The Bloody Chamber

The Bloody Chamber Summary and Analysis of "The Snow Child"

Summary

The story opens in the dead of winter. A Count and Countess are riding horses through freshly-fallen snow when the Count wishes, "I wish I had a girl as white as snow." Then they come upon a hole in the snow that is filled with blood and the Count wishes, "I wish I had a girl as red as blood." Seeing a raven, he wishes again, "I wish I had a girl as black as that bird's feather." Just then, "the child of his desire" appears at the roadside. She has white skin, a red mouth, and black hair, and she is totally naked. He takes her onto his horse. The jealous Countess begins to plot how she will get rid of the girl.

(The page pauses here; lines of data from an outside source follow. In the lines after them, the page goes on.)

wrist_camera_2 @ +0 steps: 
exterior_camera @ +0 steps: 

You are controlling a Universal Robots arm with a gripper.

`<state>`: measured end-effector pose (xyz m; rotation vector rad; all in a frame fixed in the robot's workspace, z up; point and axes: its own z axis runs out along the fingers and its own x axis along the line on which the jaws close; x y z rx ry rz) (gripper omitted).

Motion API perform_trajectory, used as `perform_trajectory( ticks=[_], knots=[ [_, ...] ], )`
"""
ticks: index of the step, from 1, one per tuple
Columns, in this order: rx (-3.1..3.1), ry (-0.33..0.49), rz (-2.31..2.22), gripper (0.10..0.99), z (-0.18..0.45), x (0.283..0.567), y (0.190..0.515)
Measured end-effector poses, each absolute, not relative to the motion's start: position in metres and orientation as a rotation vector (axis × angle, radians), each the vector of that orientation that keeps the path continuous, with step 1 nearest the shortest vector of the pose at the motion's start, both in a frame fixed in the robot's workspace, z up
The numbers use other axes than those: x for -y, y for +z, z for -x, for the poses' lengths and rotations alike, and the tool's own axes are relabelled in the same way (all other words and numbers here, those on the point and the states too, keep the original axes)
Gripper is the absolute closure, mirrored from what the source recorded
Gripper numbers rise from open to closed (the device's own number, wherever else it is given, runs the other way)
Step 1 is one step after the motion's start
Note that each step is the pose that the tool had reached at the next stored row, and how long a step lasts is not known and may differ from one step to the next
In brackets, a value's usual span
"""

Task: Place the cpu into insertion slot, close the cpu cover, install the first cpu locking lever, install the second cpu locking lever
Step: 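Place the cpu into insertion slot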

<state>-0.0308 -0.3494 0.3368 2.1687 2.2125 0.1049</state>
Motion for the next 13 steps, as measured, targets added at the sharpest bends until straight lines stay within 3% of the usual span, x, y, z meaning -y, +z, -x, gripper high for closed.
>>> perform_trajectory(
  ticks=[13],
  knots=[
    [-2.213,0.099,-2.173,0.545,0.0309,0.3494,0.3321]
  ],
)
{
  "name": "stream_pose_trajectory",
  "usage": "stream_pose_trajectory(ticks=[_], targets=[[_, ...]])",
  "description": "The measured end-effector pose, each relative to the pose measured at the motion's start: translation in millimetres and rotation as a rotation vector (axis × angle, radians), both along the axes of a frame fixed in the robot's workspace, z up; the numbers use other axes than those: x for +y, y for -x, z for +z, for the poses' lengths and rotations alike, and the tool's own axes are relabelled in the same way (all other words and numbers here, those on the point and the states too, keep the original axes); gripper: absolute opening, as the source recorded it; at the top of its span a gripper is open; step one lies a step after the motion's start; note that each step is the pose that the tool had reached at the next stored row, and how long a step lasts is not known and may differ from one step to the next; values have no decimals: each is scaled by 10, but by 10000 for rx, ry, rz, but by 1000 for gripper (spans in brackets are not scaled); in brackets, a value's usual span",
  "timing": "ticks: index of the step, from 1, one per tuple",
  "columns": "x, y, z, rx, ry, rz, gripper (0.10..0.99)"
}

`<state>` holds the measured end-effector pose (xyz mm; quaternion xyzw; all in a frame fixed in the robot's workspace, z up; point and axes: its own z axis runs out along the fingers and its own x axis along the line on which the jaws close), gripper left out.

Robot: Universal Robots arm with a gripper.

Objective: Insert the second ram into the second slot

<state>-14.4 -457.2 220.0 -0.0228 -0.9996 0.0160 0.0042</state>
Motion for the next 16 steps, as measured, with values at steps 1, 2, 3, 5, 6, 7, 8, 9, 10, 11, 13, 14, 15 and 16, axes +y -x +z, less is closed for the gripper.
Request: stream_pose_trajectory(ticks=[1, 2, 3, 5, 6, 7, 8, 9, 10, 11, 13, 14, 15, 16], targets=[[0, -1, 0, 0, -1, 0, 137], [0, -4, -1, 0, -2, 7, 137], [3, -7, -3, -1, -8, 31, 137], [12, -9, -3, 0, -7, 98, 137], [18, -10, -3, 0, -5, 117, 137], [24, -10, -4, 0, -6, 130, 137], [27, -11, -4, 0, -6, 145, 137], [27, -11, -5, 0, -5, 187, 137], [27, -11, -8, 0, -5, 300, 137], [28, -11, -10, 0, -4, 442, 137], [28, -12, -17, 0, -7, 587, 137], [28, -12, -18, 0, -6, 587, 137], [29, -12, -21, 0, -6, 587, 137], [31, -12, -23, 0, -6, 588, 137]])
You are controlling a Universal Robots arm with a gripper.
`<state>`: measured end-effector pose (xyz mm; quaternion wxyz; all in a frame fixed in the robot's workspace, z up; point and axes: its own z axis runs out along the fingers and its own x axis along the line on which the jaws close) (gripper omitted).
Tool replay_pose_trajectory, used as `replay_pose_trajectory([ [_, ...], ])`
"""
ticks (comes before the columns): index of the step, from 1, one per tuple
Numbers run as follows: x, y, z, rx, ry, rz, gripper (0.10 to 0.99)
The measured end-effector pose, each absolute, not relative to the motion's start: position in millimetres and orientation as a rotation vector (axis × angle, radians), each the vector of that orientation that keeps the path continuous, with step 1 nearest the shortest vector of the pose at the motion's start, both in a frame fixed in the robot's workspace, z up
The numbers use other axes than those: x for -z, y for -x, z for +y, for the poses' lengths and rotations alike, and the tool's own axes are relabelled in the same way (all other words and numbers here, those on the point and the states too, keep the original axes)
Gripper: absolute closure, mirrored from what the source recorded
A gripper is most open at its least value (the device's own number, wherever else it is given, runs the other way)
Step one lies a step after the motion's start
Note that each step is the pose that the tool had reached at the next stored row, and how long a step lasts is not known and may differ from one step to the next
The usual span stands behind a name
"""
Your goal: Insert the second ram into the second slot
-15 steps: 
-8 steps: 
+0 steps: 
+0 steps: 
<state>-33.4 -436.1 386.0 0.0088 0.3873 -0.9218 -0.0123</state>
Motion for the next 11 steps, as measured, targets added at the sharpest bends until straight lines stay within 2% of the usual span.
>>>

First, the Countess tries to trick the girl into dismounting so that she can desert her in the snow. She drops her glove and tells the girl to fetch it, but the Count says, "I'll buy you new gloves." Suddenly, the Countess's furs jump from her shoulders onto the girl's. Next, the Countess tries to make the girl drown in a pond. She throws her diamond brooch into the pond and tells the girl to fetch it, but the Count defends the girl. Then the Countess's boots jump from her feet onto the girl's feet. The Count pities his unclothed wife but does nothing. Then they come to a flowering rose bush and the Countess orders the girl to pick a flower for her. The Count says, "I can't deny you that," so the girl picks a rose. She pricks her finger and falls down dead.

The Count dismounts rapes the girl's corpse as the Countess watches. When he is finished, the corpse melts away. All that remains of the girl are a raven feather, a bloodstain on the snow, and the rose. The Countess reclaims her clothing. The Count retrieves the rose and, bowing, hands it to his wife. She drops it, proclaiming, "It bites!"

Analysis

Carter adapted "The Snow Child" from a Grimm Brothers version of the story, in which the father and not the mother wishes for the child. Carter uses this fact to her advantage, in order to portray masculine control of female identity. The Snow Child is not only "the child of [the Count's] desire"; she is the product of his physical desires. He wishes for her to be beautiful and nothing else, so it is clear that he is interested only in her appearance and her value as a sexual object. Cristina Bacchilega calls the Snow Child "a masculine fantasy," a frozen image without a real life of her own. From a literary perspective, the Count is in the position of author; he has the power to say something and make it so. The girl is a helpless character, unable to control her destiny. Bacchilega goes father to state that, like the Marquis in "The Bloody Chamber," the Count is a pornographer. He, clothed, imagines and then creates a sexual image of a naked woman that he can deflower and in fact defile.

Mary Kaiser writes that the Countess is also a pornographic image in relation to the Count. She belongs to him because she has significance as Countess only in relation to him as Count. He not only buys the clothing she wears, but can dress and undress her at will. Clothes associate the Count with civilization while nakedness associates the Snow Child with nature-a cultural cliche. So as the Count dresses and undresses the Countess, he bestows and withdraws her power or "cultural status." Even though the Countess is as subject to the Count's whims as the Snow Child, she sees the girl as an enemy and sets out to kill her. Ozum calls the Countess "a female aristocratic voyeur" because although it is the Count who creates and rapes the Snow Child, she does (and can do) nothing to stop him. Bacchilega explains that because the woman can coexist only as rivals, having no power independent of the Count, they cannot advance themselves. In fact, one of them must die in order for the other to continue existing. Even though the Countess triumphs in the end by winning back the Count's attention and her clothing, the rose pricks her. The rose is a symbol of femininity or the vagina, so the "bite" symbolizes the suffering that accompanies being female, with or without socioeconomic privilege.

When the Snow Child dies, she leaves behind only a rose, a feather, and a bloodstain; she amounts to a small collection of objects. It is obvious from the Snow Child's 'remains' that she was never real to begin with; she was only a figment of the Count's libido. Bacchilega explains why the prick of the rose destroys the Snow Child. The Count created the Snow Child as a sexual object, but when she appears, she is still a girl. When the rose pricks her and she bleeds, symbolizing menstruation, the Snow Child "comes of age" as a being capable of sexual intercourse. Once she has fulfilled her purpose of becoming a sexual object, she can die. Because she was not expected to receive pleasure in having sex or otherwise being alive, it is sufficient for him to rape her corpse. Ozüm, referencing Elaine Jordan, explains that the Snow Child's death is not "a killing of women," but rather a "killing of masculine representations." The Snow child is not weak because she is a woman; she is weak because she fits the un-maintainable masculine idea of female perfection, "good, loyal, and submissive" Just as in "The Erl-King" and "The Bloody Chamber," in "The Snow Child," becoming a reflection of male idealization is a death sentence for the heroine.